Barak percaya bahwa tanggapan militer Israel yang signifikan terhadap serangan militer Iran pada Selasa malam kini tidak dapat dihindari dan dapat dibenarkan, namun jika Perdana Menteri Netanyahu terbuka terhadap rencana yang diusung AS untuk menyatukan negara-negara Arab, maka ia berpendapat bahwa hal tersebut akan terjadi eskalasi menjadi perang regional sebenarnya bisa dihindari jauh lebih awal. Dukungan terhadap pemerintah Palestina pascaperang di Gaza untuk menggantikan Hamas. Sebaliknya, perdana menteri Israel yang saat ini berkuasa menentang solusi politik “hari berikutnya” yang akan mengakui kedaulatan Palestina.

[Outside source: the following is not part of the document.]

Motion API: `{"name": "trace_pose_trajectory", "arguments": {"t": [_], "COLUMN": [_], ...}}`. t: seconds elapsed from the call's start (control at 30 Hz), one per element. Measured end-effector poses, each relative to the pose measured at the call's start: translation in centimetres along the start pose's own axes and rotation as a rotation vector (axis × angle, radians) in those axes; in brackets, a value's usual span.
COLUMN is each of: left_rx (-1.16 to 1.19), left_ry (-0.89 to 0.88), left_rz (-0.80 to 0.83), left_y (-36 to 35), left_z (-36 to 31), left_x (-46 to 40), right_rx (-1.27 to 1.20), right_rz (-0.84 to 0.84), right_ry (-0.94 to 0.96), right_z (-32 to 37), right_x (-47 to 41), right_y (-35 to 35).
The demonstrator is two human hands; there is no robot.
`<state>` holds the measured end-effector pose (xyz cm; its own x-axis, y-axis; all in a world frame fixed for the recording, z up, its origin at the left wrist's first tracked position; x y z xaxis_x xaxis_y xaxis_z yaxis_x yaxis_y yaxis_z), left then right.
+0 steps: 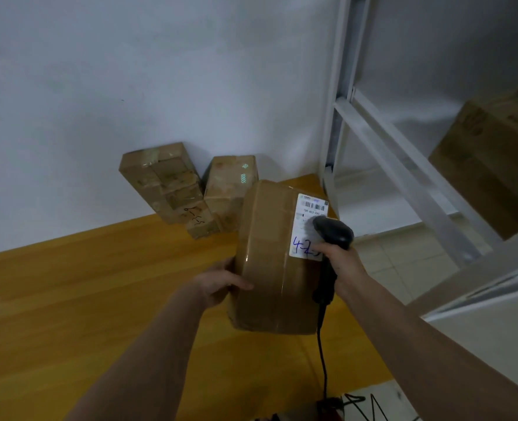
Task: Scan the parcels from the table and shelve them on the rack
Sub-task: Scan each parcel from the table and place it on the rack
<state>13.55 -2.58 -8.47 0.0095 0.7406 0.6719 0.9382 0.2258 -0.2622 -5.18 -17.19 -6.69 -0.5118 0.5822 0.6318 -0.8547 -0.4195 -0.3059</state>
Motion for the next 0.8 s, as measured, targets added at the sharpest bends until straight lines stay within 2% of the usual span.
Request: {"name": "trace_pose_trajectory", "arguments": {"t": [0.2,0.37,0.53,0.8], "left_rx": [0.021,0.128,0.202,0.271], "left_ry": [0.014,-0.082,-0.212,-0.371], "left_rz": [0.014,-0.132,-0.264,-0.28], "left_y": [-0.4,0.1,1.2,2.1], "left_z": [0.1,-1.4,-3.3,-7.3], "left_x": [0.8,1.5,3.6,7.1], "right_rx": [0.09,0.196,0.411,0.584], "right_rz": [0.061,0.125,0.131,0.191], "right_ry": [0.066,0.095,0.279,0.527], "right_z": [1.2,2.0,5.3,8.4], "right_x": [0.9,2.1,4.6,9.6], "right_y": [-0.9,-1.9,-3.7,-8.3]}}
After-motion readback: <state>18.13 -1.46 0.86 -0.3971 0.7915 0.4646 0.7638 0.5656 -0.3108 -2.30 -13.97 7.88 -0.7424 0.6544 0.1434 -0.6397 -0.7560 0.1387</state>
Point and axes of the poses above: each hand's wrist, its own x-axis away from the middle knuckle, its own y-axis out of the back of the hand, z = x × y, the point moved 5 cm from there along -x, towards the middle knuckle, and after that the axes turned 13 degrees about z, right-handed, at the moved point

“Saya pikir reaksi keras tidak bisa dihindari. Itu tidak berarti setahun yang lalu sudah tertulis di surga bahwa hal itu akan terjadi,” kata Barak. “Mungkin ada beberapa peluang untuk membatasi konflik ini sebelum berkembang menjadi konflik besar-besaran di Timur Tengah. Karena alasan yang tidak dapat dijelaskan oleh pemikiran strategis apa pun, Perdana Menteri Netanyahu menolak diskusi apa pun tentang “hari berikutnya.”

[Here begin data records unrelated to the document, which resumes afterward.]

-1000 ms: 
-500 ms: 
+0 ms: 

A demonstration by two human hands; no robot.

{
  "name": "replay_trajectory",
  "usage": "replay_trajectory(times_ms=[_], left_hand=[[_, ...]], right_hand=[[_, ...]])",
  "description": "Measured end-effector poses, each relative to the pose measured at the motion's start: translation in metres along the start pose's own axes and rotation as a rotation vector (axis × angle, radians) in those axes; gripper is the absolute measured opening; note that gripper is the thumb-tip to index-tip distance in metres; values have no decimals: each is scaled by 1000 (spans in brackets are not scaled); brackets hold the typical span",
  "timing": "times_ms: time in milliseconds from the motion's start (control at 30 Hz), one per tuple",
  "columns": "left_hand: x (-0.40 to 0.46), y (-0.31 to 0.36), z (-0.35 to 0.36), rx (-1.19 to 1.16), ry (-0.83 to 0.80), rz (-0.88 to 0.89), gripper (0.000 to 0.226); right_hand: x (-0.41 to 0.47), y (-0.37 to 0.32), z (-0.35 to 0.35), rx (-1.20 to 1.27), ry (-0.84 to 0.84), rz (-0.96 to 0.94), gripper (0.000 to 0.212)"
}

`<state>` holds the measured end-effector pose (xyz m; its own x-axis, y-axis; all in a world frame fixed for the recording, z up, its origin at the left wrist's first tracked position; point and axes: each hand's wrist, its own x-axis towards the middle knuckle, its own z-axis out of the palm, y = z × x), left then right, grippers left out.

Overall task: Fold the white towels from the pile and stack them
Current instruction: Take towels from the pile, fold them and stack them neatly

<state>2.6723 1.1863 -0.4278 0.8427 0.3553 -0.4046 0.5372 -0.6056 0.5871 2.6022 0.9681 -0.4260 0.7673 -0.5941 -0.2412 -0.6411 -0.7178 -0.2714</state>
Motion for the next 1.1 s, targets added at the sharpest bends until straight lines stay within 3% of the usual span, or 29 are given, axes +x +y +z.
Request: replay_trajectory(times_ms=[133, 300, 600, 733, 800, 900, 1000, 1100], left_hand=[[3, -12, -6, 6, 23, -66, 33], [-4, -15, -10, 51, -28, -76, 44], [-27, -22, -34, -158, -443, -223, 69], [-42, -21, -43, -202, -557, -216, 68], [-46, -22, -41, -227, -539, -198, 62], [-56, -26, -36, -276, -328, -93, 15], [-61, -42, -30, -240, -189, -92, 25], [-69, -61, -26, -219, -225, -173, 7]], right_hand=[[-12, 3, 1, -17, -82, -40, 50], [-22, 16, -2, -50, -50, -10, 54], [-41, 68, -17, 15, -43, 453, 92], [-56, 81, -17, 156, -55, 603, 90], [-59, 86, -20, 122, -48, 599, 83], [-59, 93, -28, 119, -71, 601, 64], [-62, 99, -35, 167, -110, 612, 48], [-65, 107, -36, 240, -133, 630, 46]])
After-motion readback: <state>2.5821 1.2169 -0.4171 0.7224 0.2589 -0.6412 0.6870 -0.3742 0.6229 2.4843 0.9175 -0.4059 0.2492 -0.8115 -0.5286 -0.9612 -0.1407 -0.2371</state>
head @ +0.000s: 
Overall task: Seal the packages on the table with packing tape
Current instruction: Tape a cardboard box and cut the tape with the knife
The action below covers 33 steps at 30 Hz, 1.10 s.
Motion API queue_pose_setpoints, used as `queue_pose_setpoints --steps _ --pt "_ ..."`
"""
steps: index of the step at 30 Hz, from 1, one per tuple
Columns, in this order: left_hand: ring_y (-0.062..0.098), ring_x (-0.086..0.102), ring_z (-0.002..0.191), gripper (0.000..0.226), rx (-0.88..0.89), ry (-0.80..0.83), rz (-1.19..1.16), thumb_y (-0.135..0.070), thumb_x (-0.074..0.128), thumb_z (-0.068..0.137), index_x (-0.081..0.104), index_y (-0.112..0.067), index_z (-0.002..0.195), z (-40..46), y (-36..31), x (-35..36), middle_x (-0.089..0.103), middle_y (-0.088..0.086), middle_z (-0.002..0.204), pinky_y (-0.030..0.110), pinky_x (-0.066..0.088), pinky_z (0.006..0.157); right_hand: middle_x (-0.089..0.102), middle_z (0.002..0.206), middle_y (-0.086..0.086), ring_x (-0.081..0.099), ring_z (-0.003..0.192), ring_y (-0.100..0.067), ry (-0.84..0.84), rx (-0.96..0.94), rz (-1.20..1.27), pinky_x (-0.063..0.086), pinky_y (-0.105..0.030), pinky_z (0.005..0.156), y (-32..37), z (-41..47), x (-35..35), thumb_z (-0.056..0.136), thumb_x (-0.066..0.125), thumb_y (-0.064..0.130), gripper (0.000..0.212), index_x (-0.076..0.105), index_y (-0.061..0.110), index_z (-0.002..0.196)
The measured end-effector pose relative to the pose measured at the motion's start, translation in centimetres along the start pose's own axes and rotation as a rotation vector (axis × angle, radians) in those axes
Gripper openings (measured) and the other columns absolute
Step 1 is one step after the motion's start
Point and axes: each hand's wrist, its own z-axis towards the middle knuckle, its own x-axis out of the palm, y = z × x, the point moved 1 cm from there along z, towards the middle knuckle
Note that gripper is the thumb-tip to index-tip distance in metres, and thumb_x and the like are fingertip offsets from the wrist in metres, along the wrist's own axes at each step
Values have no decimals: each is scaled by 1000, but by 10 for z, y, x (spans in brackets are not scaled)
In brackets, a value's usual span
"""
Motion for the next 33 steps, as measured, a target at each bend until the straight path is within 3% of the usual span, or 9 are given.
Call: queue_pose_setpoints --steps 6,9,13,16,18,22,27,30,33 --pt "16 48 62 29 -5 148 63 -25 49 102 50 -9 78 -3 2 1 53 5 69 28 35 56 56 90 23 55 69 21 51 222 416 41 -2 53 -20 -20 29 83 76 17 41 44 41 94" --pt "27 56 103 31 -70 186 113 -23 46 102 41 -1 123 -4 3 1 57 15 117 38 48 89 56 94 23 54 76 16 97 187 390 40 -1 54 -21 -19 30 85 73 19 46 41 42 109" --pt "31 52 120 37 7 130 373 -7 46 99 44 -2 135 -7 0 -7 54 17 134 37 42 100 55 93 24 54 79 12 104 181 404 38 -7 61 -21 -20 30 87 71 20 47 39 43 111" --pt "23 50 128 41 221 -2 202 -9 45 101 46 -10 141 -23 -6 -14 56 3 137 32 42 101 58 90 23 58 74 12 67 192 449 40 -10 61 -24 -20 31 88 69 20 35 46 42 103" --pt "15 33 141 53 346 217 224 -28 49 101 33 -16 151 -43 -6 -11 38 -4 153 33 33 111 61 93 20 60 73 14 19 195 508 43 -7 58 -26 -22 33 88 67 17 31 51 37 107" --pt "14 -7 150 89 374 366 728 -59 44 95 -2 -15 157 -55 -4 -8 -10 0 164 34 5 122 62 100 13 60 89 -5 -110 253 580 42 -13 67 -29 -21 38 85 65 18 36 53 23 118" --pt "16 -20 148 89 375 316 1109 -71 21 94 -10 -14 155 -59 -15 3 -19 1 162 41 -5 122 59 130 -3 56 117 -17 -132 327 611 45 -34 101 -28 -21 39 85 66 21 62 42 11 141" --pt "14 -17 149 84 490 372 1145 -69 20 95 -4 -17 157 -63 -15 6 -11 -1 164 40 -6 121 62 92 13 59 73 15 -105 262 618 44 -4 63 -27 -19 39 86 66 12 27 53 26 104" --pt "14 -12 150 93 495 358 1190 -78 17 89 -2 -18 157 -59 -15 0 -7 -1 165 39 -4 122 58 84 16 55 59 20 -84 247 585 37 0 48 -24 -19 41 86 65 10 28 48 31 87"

“Saya tidak menyalahkan Perdana Menteri Netanyahu atas seluruh peristiwa ini. Yang pada dasarnya adalah Hamas, Hizbullah, dan Iran, yang berada di belakangnya,” kata Barak. “Oleh karena itu, kita mempunyai tanggung jawab untuk bertindak berdasarkan logika bawaan yang memahami situasi, peluang, dan kendala. Seperti kata pepatah Romawi kuno, ‘Jika Anda tidak tahu pelabuhan mana yang ingin Anda tuju, pelabuhan mana yang ingin kamu tuju? Mereka tidak akan membawamu ke sana.”